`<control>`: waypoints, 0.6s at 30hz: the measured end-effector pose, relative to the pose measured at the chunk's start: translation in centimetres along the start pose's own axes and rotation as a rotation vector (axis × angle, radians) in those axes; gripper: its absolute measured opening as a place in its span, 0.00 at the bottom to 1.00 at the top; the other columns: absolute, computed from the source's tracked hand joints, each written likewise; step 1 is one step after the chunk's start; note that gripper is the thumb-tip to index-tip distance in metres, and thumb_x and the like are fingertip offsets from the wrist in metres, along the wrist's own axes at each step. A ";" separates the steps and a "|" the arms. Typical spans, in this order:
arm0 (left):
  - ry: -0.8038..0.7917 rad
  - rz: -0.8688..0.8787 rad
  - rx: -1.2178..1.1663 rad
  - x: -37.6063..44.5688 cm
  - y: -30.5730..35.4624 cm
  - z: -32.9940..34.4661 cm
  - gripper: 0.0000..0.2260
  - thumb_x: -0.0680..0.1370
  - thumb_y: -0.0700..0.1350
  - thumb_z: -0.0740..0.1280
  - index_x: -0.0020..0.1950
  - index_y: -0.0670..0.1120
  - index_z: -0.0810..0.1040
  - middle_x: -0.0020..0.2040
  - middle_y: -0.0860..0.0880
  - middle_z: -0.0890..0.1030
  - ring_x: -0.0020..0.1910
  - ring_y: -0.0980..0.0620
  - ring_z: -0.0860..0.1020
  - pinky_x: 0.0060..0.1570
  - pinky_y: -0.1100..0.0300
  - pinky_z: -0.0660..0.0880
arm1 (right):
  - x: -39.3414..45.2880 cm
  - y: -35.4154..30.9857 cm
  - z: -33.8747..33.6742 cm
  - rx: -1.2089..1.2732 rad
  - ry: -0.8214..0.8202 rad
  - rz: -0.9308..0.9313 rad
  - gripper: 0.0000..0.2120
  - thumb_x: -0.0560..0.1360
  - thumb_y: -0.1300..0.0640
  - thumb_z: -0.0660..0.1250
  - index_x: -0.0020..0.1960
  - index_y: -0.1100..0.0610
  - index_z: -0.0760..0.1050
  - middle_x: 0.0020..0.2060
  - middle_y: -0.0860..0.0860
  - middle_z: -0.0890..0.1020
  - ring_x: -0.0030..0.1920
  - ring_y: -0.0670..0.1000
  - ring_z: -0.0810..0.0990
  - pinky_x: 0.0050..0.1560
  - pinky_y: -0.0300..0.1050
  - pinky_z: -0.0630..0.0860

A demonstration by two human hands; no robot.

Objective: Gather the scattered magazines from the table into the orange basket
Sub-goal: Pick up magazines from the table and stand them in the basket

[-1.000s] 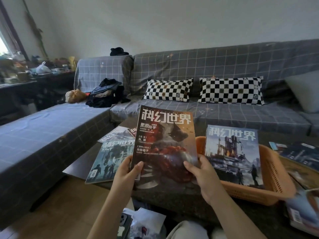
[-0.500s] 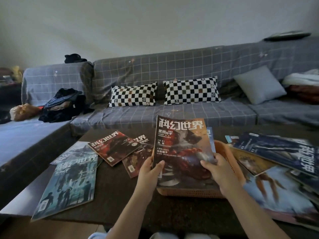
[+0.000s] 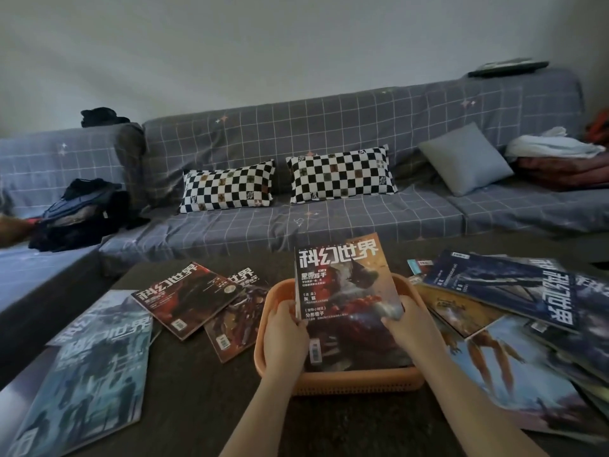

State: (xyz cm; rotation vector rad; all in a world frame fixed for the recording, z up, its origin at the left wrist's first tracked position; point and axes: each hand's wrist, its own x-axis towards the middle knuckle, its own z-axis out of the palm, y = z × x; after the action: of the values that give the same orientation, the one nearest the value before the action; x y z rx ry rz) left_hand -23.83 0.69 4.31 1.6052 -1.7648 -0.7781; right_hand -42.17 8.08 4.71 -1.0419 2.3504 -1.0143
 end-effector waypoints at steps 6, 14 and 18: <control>-0.073 -0.025 0.030 0.3 -0.3 0.3 0.16 0.79 0.45 0.65 0.67 0.48 0.74 0.67 0.45 0.75 0.56 0.49 0.79 0.57 0.50 0.78 | -0.2 -0.2 0.0 -0.126 -0.072 0.029 0.13 0.74 0.53 0.66 0.57 0.56 0.73 0.39 0.49 0.78 0.38 0.49 0.78 0.33 0.40 0.70; -0.222 -0.076 -0.044 0.8 -0.9 -0.3 0.19 0.80 0.47 0.64 0.70 0.55 0.71 0.39 0.61 0.76 0.37 0.63 0.76 0.29 0.70 0.68 | -0.2 -0.4 0.0 -0.029 -0.089 0.037 0.10 0.77 0.54 0.62 0.54 0.56 0.76 0.34 0.48 0.76 0.32 0.45 0.74 0.27 0.38 0.66; -0.263 -0.152 -0.167 1.2 -0.9 -0.6 0.21 0.80 0.46 0.64 0.72 0.57 0.68 0.40 0.62 0.75 0.39 0.63 0.76 0.31 0.67 0.68 | -0.4 -0.5 -0.2 -0.046 -0.120 0.060 0.10 0.77 0.52 0.61 0.51 0.56 0.77 0.39 0.52 0.80 0.38 0.50 0.78 0.37 0.44 0.76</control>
State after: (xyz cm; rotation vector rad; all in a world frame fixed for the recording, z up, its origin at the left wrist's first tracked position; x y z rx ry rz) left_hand -22.93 -0.54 4.06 1.5952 -1.7145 -1.2239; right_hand -41.79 8.26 5.18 -1.0131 2.3029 -0.8560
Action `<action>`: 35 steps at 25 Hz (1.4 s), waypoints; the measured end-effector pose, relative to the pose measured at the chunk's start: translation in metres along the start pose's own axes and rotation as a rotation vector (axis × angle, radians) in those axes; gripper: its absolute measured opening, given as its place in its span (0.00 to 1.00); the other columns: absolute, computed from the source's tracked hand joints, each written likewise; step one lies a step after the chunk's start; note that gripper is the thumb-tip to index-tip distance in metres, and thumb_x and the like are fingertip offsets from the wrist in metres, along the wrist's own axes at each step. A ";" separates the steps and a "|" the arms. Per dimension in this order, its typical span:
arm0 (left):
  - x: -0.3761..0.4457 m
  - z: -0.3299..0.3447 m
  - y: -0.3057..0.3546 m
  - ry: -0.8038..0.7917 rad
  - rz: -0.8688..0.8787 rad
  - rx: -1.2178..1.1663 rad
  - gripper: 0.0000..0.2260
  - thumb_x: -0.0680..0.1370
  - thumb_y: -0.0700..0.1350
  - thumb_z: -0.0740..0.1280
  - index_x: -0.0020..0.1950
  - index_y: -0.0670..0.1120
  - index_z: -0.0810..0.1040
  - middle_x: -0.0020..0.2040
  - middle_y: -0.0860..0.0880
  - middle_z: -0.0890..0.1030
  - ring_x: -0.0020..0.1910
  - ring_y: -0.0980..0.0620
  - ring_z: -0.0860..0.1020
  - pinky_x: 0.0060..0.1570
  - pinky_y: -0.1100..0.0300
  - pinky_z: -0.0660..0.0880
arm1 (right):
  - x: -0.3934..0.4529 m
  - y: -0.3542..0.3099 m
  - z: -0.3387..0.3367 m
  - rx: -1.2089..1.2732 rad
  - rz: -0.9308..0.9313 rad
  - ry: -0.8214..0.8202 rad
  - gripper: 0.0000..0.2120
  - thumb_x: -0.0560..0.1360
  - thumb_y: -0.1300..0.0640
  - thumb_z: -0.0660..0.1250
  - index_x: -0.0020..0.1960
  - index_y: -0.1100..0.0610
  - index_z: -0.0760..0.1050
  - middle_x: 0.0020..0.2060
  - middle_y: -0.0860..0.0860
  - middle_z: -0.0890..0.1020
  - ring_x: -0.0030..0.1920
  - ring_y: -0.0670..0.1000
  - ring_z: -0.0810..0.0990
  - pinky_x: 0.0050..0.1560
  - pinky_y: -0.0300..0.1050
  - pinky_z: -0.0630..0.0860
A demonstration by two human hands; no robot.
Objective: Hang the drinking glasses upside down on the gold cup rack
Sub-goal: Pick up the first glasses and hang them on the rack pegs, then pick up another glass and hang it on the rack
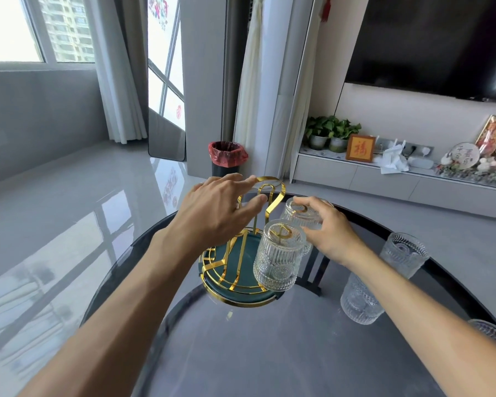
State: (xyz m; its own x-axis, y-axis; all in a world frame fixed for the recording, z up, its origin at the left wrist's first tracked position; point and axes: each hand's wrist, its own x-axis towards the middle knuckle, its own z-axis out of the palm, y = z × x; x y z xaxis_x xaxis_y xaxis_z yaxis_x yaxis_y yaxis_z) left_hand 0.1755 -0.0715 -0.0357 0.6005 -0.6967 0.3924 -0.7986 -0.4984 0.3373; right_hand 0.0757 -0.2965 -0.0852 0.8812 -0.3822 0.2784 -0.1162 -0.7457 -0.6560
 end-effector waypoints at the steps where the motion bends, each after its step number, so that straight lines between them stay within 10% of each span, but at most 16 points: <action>1: -0.001 0.002 0.002 0.009 -0.009 -0.005 0.27 0.81 0.63 0.54 0.76 0.52 0.67 0.75 0.49 0.71 0.70 0.45 0.71 0.64 0.44 0.68 | -0.003 -0.002 0.000 -0.014 0.005 -0.011 0.29 0.70 0.54 0.74 0.68 0.41 0.69 0.67 0.47 0.72 0.65 0.48 0.70 0.66 0.51 0.69; 5: -0.015 0.019 0.019 0.010 -0.058 0.093 0.31 0.81 0.62 0.53 0.80 0.48 0.58 0.79 0.47 0.63 0.76 0.43 0.63 0.72 0.41 0.60 | -0.033 -0.014 -0.005 0.010 0.066 0.073 0.40 0.69 0.53 0.75 0.74 0.41 0.57 0.72 0.45 0.65 0.67 0.46 0.66 0.63 0.46 0.65; 11: -0.050 0.026 0.061 0.325 0.240 0.062 0.23 0.78 0.50 0.64 0.72 0.45 0.71 0.68 0.46 0.77 0.64 0.41 0.75 0.61 0.44 0.73 | -0.156 0.004 -0.034 0.216 0.292 0.329 0.18 0.71 0.61 0.71 0.58 0.46 0.75 0.57 0.41 0.78 0.54 0.46 0.80 0.47 0.34 0.74; 15: -0.087 0.070 0.118 0.187 0.392 -0.043 0.20 0.77 0.48 0.64 0.69 0.45 0.74 0.62 0.48 0.79 0.57 0.46 0.77 0.55 0.49 0.76 | -0.194 0.013 -0.041 0.468 0.516 0.383 0.10 0.73 0.64 0.67 0.49 0.50 0.78 0.48 0.51 0.83 0.43 0.52 0.82 0.45 0.54 0.81; 26: -0.010 0.185 0.200 -0.189 -0.222 -0.230 0.43 0.68 0.59 0.75 0.77 0.48 0.57 0.71 0.45 0.68 0.68 0.39 0.68 0.62 0.45 0.69 | -0.193 0.032 -0.054 0.636 0.665 0.525 0.16 0.71 0.64 0.63 0.56 0.50 0.72 0.48 0.45 0.80 0.46 0.47 0.79 0.54 0.61 0.78; 35: -0.065 0.139 0.193 0.081 -0.201 -0.552 0.33 0.63 0.62 0.75 0.65 0.54 0.73 0.57 0.58 0.77 0.55 0.59 0.76 0.56 0.59 0.74 | -0.193 0.022 -0.046 0.506 0.596 0.558 0.18 0.75 0.46 0.65 0.62 0.47 0.67 0.60 0.50 0.75 0.56 0.52 0.76 0.57 0.53 0.72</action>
State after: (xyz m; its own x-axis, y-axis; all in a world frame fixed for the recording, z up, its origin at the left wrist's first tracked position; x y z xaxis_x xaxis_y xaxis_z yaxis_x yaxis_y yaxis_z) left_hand -0.0232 -0.1942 -0.1144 0.7561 -0.5642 0.3316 -0.5434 -0.2589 0.7985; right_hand -0.1177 -0.2646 -0.1211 0.3813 -0.9244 0.0094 -0.1475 -0.0709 -0.9865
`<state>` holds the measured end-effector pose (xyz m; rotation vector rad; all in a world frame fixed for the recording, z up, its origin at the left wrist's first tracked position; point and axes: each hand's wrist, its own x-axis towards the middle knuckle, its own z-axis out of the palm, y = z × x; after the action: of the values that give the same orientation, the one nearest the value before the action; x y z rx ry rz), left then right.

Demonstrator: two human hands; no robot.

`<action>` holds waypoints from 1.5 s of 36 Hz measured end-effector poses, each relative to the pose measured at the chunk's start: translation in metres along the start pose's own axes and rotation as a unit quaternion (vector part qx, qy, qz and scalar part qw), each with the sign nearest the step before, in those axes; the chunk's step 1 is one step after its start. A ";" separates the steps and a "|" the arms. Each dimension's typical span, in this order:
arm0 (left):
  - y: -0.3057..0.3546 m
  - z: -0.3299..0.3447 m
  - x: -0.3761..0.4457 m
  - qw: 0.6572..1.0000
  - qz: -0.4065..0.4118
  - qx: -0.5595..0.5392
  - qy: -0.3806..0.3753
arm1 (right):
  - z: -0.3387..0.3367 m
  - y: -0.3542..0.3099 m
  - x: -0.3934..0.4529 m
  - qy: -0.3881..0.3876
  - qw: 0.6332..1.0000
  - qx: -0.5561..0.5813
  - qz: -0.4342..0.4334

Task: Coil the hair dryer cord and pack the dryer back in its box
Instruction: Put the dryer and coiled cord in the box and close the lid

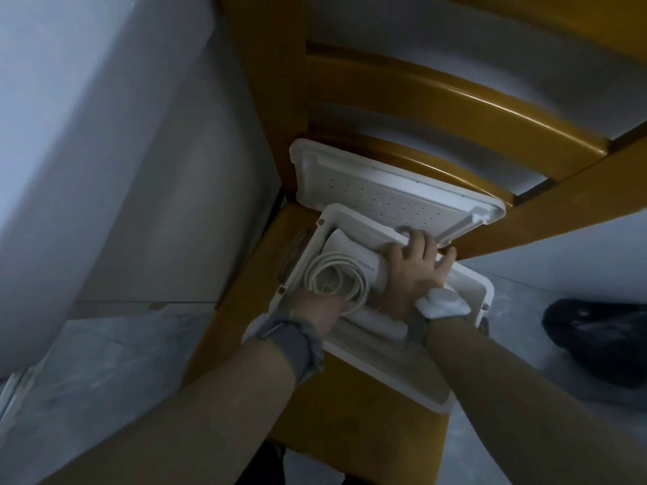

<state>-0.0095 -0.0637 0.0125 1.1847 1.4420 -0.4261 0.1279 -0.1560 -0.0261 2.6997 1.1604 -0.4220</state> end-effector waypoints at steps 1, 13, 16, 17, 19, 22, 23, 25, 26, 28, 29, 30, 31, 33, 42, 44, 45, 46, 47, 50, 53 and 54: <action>-0.003 -0.004 -0.002 0.997 0.043 0.058 0.019 | -0.002 0.003 -0.003 0.021 0.999 0.033 -0.007; 0.009 0.005 0.048 0.713 0.406 0.548 0.163 | 0.017 -0.021 -0.079 -0.014 0.970 0.234 0.063; -0.005 0.024 0.045 0.677 0.405 0.584 0.191 | 0.024 -0.019 -0.068 -0.017 0.983 0.176 0.043; -0.009 0.030 0.045 0.682 0.393 0.586 0.193 | 0.027 -0.018 -0.065 -0.024 0.987 0.155 0.039; -0.011 0.037 0.049 0.717 0.363 0.564 0.192 | 0.029 -0.021 -0.060 -0.033 0.992 0.118 0.020; -0.008 0.043 0.049 0.755 0.337 0.536 0.170 | 0.036 -0.018 -0.062 -0.086 0.990 0.106 0.014; -0.005 0.045 0.049 0.763 0.329 0.529 0.169 | 0.038 -0.015 -0.062 -0.114 0.988 0.108 0.016; 0.001 0.048 0.048 0.781 0.314 0.507 0.183 | 0.040 -0.010 -0.059 -0.135 0.984 0.112 0.002; 0.005 0.050 0.048 0.791 0.309 0.492 0.190 | 0.039 -0.009 -0.056 -0.136 0.985 0.110 -0.006; 0.011 0.053 0.048 0.804 0.296 0.479 0.190 | 0.036 -0.010 -0.047 -0.154 0.982 0.108 0.002; 0.012 0.054 0.049 0.808 0.292 0.478 0.185 | 0.034 -0.010 -0.043 -0.171 0.979 0.112 0.017; 0.014 0.052 0.050 0.810 0.291 0.477 0.181 | 0.032 -0.010 -0.039 -0.186 0.975 0.119 0.033; 0.014 0.051 0.050 0.812 0.291 0.475 0.174 | 0.033 -0.009 -0.038 -0.194 0.971 0.131 0.046; 0.015 0.045 0.051 0.817 0.300 0.468 0.152 | 0.034 -0.008 -0.038 -0.185 0.970 0.147 0.056; 0.001 0.017 0.048 0.811 0.358 0.452 0.099 | 0.014 -0.020 -0.036 -0.264 0.849 0.423 0.175; 0.001 0.015 0.047 0.814 0.357 0.445 0.111 | 0.012 -0.024 -0.042 -0.227 0.810 0.504 0.193; -0.001 0.013 0.048 0.815 0.358 0.441 0.117 | 0.013 -0.028 -0.046 -0.211 0.793 0.539 0.189; -0.002 0.012 0.048 0.817 0.357 0.436 0.121 | 0.014 -0.032 -0.048 -0.197 0.783 0.564 0.172; -0.004 0.009 0.049 0.821 0.356 0.429 0.124 | 0.016 -0.038 -0.050 -0.181 0.788 0.568 0.155; -0.005 0.004 0.049 0.827 0.360 0.413 0.126 | 0.013 -0.051 -0.046 -0.144 0.785 0.576 0.178; -0.003 0.001 0.050 0.826 0.369 0.408 0.120 | 0.007 -0.054 -0.033 -0.222 0.677 0.656 0.248; -0.003 -0.001 0.049 0.829 0.371 0.401 0.120 | 0.007 -0.052 -0.029 -0.253 0.638 0.681 0.256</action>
<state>-0.0035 -0.0437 -0.0323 2.4297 0.8615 -0.3339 0.0695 -0.1425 -0.0258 3.1181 -0.4539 -2.5045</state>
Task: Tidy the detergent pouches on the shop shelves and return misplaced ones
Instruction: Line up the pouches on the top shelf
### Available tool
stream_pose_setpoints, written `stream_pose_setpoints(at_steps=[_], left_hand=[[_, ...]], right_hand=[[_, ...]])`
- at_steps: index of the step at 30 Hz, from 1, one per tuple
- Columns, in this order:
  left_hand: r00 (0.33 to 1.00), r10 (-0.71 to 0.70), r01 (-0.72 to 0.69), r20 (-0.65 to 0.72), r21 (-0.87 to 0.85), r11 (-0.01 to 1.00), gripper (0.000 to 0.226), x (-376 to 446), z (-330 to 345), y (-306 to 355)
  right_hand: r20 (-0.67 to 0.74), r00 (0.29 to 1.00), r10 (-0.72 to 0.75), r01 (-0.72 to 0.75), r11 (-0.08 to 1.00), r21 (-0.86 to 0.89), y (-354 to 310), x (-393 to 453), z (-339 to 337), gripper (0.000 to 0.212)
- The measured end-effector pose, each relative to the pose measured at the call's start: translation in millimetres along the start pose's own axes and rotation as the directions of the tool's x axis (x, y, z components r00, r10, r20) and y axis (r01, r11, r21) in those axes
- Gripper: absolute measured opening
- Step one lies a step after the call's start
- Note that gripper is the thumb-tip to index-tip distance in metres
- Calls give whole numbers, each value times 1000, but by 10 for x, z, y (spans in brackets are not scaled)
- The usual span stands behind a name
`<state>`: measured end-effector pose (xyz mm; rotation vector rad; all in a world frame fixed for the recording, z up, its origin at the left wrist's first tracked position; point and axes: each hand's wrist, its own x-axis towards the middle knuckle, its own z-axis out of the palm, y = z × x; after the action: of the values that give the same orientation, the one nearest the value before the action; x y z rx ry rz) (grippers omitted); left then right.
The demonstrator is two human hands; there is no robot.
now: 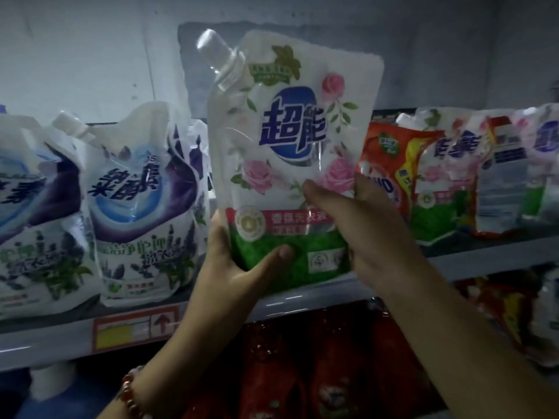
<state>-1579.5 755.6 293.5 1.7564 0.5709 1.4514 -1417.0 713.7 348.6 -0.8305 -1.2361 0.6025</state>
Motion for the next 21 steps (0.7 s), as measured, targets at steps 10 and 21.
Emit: stream_pose_setpoints(at_steps=[10, 21], left_hand=[[805, -231, 507, 546, -432, 746, 45, -898, 1014, -419], [242, -269, 800, 932, -36, 599, 34, -2189, 1113, -932]], right_hand=[[-288, 826, 485, -494, 868, 46, 131, -1603, -951, 78], [-670, 364, 646, -379, 761, 527, 849, -3718, -658, 57]])
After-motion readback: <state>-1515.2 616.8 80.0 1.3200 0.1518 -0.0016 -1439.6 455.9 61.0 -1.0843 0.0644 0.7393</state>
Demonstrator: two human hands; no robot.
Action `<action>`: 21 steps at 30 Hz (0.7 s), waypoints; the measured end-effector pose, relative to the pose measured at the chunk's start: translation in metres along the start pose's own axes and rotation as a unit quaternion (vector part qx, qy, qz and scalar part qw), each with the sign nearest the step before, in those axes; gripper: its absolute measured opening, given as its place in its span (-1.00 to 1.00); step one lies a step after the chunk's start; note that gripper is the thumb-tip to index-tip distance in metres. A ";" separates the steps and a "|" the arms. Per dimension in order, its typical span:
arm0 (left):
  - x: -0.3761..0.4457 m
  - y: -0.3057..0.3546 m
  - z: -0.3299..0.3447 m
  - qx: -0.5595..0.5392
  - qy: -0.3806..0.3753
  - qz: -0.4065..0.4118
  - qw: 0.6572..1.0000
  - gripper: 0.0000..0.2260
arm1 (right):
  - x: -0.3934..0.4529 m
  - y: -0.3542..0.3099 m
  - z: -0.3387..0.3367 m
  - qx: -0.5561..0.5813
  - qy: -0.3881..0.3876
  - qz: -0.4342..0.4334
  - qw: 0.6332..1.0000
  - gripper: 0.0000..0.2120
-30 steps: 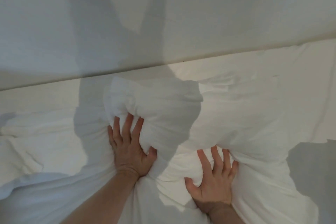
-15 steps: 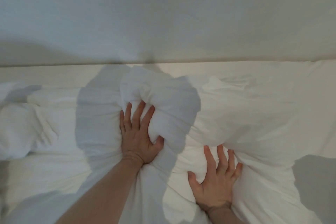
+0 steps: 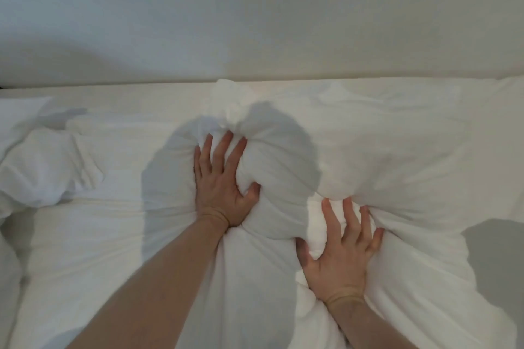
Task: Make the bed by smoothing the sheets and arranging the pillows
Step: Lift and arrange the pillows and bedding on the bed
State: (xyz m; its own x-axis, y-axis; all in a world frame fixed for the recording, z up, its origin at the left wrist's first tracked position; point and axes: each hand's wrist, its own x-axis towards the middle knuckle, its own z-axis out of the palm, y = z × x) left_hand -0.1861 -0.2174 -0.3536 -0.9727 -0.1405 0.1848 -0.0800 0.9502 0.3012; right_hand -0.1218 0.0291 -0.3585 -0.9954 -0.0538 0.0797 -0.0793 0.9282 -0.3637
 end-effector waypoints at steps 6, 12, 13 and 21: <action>0.000 0.000 0.002 0.000 0.006 0.007 1.000 -0.27 | 0.001 -0.002 -0.005 0.001 0.013 0.005 1.000 -0.24; -0.007 0.004 -0.008 0.018 -0.029 0.002 0.999 -0.28 | -0.021 -0.003 -0.013 -0.022 0.012 0.016 1.000 -0.26; -0.010 0.005 -0.013 0.020 -0.049 -0.001 0.999 -0.27 | -0.027 -0.002 -0.015 -0.035 -0.003 0.019 0.999 -0.26; -0.176 0.029 -0.119 -0.086 -0.250 -0.018 0.964 -0.21 | -0.130 -0.031 -0.071 -0.001 -0.173 0.074 0.982 -0.23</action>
State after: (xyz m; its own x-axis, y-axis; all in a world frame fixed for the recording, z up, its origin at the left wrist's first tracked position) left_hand 0.0083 -0.1988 -0.2660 -0.9570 0.0195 -0.2893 -0.1202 0.8812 0.4572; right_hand 0.0139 0.0334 -0.2911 -0.9549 -0.0392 -0.2943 0.0678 0.9362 -0.3447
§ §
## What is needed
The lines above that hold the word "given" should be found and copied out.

## Response area
Action `<action>`: 35 steps at 25 Hz (1.4 s), waypoints; the measured end-effector pose, relative to the pose measured at the chunk's start: translation in metres along the start pose's own axes and rotation as a rotation vector (axis × angle, radians) in those axes; gripper: its absolute measured opening, given as its place in its span (0.00 to 1.00); the other columns: absolute, computed from the source's tracked hand joints, each written likewise; step one lies a step after the chunk's start; note that gripper is the thumb-tip to index-tip distance in metres, and thumb_x and the like are fingertip offsets from the wrist in metres, along the wrist's own axes at each step. A ";" separates the steps and a "|" the arms. Per dimension in this order, its typical span:
Action `<action>`: 21 steps at 30 Hz (0.7 s), waypoints; the measured end-effector pose, relative to the pose measured at the chunk's start: translation in metres along the start pose's own axes and rotation as a unit quaternion (vector part qx, qy, qz and scalar part qw), each with the sign nearest the step before, in those axes; gripper: its absolute measured opening, given as its place in its span (-1.00 to 1.00); step one lies a step after the chunk's start; note that gripper is the thumb-tip to index-tip distance in metres. A ";" separates the steps and a "|" the arms. Per dimension in order, its typical span:

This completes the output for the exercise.